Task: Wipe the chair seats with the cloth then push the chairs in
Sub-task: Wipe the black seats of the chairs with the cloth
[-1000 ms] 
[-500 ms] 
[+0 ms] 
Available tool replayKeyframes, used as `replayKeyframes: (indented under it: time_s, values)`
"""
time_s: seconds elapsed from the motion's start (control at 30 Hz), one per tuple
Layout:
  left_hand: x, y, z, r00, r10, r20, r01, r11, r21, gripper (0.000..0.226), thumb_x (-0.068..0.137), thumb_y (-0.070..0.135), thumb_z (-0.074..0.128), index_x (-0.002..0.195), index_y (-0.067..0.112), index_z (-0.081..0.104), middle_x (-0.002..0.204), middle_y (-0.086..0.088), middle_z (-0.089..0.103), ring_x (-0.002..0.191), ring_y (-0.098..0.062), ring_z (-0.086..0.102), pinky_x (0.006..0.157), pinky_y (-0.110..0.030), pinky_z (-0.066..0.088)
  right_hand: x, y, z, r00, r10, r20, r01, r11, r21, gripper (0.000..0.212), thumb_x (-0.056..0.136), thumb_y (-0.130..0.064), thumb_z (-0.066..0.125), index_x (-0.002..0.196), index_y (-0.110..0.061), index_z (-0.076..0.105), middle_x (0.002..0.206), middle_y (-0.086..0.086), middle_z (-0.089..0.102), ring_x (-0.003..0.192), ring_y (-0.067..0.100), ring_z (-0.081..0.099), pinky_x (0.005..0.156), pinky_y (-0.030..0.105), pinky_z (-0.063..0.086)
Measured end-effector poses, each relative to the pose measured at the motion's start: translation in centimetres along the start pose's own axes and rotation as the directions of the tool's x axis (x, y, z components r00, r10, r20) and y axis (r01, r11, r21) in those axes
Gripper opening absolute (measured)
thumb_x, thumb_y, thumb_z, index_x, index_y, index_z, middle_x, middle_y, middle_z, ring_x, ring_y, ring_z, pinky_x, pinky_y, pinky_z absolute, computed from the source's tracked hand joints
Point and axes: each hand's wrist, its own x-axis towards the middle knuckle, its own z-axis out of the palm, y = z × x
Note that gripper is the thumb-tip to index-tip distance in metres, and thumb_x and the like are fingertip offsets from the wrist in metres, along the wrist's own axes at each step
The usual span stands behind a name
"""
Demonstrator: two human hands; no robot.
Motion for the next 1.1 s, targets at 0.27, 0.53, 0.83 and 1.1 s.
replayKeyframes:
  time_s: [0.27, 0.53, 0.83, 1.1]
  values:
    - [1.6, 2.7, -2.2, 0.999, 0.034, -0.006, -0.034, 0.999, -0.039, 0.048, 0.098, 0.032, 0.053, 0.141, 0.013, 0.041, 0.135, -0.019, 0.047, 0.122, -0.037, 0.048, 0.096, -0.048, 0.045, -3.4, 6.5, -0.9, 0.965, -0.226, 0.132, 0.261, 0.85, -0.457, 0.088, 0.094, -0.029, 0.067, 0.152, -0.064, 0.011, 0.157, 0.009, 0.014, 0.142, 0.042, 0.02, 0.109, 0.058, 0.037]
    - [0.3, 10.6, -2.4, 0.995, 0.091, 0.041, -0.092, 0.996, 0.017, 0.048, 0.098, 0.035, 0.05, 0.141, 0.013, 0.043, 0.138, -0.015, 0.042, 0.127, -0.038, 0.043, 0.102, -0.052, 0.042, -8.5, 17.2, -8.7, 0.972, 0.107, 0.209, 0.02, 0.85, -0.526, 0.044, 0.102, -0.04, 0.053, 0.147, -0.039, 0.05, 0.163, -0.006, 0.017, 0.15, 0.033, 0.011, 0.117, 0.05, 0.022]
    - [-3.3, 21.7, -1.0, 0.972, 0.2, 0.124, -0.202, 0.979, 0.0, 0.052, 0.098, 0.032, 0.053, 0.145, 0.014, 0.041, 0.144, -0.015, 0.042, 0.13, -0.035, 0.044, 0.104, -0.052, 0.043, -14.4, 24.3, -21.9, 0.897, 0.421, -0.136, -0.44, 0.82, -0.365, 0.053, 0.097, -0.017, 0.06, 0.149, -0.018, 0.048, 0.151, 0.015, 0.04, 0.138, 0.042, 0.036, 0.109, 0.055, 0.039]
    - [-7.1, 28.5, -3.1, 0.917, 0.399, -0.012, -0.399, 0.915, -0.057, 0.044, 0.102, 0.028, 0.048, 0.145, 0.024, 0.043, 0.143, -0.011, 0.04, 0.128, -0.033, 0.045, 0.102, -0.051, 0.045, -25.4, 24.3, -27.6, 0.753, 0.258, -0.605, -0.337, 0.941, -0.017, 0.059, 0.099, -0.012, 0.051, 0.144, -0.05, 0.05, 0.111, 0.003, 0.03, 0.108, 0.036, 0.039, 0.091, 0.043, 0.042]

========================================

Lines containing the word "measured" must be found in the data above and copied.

— Answer to this exercise —
Measured end-effector poses, each relative to the pose measured at the motion's start: translation in centimetres along the start pose's own axes and rotation as the directions of the tool's x axis (x, y, z components r00, r10, r20) and y axis (r01, r11, r21) in those axes
Gripper opening absolute (measured)

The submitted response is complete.